Il primo tempo è scivolato con un solo sussulto, una buona parata di Romero sul colpo di testa di Lulic. Nella ripresa, Higuain e Gago sono stati mandati in campo per alzare il tasso tecnico offensivo dell'Argentina. Nell'apatia totale di un match senza guizzi, ad un certo punto si è acceso Messi, fino a quel momento impalpabile: al 64' dopo uno scambio nello stretto ha puntato l'area come ai vecchi tempi. Irresistibile avanzata e imparabile sinistro nell'angolino basso: palo, gol, 2-0. E un gol così, al Mondiale, e soprattutto al Maracanã vale tanto. Tantissimo.
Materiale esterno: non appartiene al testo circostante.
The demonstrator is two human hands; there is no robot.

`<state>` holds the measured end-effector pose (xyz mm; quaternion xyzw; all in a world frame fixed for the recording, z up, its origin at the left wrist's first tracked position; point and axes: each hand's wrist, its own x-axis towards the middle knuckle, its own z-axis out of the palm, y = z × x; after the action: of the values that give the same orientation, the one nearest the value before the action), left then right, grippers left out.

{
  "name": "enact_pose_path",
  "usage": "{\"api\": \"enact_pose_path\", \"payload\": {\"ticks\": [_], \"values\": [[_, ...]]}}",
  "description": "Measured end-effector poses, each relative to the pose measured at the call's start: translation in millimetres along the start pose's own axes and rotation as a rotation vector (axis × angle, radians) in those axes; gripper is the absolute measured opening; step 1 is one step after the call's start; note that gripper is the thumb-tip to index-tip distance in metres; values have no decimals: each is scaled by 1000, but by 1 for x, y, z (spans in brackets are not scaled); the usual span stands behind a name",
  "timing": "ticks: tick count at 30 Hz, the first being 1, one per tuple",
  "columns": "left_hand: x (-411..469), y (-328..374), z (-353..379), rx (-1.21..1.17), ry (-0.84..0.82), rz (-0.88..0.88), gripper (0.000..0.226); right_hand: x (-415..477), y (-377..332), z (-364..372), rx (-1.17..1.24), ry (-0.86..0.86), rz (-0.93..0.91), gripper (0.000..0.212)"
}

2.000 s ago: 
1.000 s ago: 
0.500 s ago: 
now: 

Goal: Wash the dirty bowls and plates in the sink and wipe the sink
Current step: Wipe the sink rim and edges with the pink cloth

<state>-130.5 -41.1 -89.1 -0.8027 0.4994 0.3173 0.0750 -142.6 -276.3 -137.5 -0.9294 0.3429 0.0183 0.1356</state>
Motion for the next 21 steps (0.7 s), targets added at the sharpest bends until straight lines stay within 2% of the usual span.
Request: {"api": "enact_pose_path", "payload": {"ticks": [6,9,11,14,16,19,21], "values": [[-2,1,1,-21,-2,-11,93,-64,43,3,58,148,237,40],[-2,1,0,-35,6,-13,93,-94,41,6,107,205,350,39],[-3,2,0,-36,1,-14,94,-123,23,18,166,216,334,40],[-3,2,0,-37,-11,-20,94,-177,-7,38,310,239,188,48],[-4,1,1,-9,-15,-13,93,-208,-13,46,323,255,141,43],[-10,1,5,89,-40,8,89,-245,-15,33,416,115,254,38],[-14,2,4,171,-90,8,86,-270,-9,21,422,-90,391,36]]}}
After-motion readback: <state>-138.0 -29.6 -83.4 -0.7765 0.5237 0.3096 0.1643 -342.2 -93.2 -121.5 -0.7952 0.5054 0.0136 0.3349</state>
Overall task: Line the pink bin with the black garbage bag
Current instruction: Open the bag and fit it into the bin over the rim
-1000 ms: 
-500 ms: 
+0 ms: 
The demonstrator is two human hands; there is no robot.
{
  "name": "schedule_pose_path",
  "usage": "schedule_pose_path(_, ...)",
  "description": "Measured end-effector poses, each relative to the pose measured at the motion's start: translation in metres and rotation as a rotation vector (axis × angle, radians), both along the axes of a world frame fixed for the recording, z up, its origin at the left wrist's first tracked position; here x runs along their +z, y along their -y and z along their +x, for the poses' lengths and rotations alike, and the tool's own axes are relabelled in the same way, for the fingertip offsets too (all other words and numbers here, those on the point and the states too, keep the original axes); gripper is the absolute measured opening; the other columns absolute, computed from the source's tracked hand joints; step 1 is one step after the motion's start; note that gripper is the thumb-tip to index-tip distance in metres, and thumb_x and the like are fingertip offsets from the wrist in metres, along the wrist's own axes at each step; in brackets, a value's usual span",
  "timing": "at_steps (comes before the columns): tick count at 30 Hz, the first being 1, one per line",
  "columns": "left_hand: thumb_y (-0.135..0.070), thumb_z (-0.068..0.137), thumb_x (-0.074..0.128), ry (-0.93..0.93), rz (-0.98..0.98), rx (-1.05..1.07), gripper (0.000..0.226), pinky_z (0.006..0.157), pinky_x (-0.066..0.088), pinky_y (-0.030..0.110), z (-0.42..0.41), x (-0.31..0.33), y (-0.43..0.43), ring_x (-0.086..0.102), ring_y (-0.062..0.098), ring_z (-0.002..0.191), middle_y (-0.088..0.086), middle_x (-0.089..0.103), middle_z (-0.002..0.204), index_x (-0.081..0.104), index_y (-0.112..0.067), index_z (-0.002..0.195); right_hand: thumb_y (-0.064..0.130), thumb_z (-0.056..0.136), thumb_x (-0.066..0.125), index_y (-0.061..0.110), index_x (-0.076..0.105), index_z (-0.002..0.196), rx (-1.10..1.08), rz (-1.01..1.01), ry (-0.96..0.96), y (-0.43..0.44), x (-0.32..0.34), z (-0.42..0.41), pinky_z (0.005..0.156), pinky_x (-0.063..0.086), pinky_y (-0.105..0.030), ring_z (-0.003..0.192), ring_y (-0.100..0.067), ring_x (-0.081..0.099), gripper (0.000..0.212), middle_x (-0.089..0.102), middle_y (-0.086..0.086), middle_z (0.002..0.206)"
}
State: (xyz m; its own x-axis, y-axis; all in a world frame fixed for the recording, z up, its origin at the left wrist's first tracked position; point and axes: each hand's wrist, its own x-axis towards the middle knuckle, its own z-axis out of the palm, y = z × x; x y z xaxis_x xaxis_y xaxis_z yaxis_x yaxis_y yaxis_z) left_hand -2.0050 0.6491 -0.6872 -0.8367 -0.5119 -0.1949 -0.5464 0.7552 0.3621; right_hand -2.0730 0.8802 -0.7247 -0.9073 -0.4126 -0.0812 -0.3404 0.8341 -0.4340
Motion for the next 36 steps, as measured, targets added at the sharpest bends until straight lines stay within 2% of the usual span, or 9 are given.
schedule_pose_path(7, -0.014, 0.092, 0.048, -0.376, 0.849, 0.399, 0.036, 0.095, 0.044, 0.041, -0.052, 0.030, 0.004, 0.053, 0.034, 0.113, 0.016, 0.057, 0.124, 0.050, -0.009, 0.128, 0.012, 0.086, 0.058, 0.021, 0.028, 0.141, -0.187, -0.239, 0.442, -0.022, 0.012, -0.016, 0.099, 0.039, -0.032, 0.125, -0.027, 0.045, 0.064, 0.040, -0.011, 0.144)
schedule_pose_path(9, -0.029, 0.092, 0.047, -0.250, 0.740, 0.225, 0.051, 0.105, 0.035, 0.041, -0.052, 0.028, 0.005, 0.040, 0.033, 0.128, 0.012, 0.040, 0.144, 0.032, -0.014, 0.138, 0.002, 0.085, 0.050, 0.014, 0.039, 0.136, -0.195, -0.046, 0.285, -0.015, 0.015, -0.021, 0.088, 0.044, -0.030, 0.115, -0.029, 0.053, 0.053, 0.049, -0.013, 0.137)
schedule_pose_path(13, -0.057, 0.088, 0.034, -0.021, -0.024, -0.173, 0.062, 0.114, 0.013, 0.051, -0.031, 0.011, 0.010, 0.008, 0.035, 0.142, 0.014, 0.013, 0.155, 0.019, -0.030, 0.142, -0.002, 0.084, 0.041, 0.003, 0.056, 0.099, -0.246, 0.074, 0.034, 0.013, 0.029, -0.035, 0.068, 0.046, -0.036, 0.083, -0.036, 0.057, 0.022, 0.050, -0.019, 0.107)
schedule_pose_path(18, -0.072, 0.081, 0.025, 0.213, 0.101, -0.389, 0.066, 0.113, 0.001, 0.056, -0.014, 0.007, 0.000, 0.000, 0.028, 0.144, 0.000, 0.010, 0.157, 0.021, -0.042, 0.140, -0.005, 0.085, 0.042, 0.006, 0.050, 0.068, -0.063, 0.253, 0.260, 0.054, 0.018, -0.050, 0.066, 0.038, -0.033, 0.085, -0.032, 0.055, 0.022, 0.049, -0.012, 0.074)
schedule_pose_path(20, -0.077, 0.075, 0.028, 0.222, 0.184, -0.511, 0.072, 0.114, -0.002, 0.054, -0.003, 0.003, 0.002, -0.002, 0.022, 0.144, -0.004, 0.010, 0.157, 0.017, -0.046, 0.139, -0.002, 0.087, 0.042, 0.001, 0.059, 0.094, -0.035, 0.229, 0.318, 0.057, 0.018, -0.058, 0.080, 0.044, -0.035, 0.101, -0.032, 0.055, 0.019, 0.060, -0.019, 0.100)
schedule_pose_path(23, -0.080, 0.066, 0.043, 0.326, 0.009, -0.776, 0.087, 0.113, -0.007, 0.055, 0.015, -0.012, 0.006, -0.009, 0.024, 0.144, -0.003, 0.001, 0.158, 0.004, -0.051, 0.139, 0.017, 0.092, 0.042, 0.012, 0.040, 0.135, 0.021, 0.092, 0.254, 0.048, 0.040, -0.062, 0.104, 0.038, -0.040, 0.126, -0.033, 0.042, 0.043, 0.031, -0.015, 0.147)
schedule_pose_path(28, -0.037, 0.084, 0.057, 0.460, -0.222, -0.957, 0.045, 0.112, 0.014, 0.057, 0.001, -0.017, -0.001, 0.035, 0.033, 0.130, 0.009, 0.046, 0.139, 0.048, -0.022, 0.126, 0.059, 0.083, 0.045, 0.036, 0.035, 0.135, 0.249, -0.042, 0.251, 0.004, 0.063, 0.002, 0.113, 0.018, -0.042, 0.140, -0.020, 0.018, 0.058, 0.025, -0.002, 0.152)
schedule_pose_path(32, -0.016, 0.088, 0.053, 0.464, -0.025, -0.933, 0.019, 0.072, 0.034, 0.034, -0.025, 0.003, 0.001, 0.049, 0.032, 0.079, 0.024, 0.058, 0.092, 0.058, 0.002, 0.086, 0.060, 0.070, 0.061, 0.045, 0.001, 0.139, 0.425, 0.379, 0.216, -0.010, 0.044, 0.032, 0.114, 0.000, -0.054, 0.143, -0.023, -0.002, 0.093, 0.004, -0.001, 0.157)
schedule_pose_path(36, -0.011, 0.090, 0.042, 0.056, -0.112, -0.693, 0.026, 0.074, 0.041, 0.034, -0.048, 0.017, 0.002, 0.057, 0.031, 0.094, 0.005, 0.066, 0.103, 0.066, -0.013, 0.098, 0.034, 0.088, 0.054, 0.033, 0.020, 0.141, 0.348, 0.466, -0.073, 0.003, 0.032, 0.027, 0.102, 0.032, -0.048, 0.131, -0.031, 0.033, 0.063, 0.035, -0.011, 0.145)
Uno scroscio di pioggia in un deserto di occasioni. La Bosnia non si è data per vinta, consapevole che un'Argentina così spenta era quantomeno attaccabile. E così all'84' il bomber Ibisevic ha infilato il 2-1, con un sinistro tra le gambe dell'incerto Romero. Troppo tardi, però. Il 2-1 non ha subito ulteriori scosse. L'Argentina si porta a casa così tre punti fondamentali, senza aver impressionato. Messi, in una partita davvero abulica, ha trovato una giocata delle sue. E, anche questo, è un segnale importante in vista delle prossime partite. Aver timbrato un gol del genere al Maracanã significa quantomeno che le prove generali in vista di un'ipotetica finale sono andate più che bene.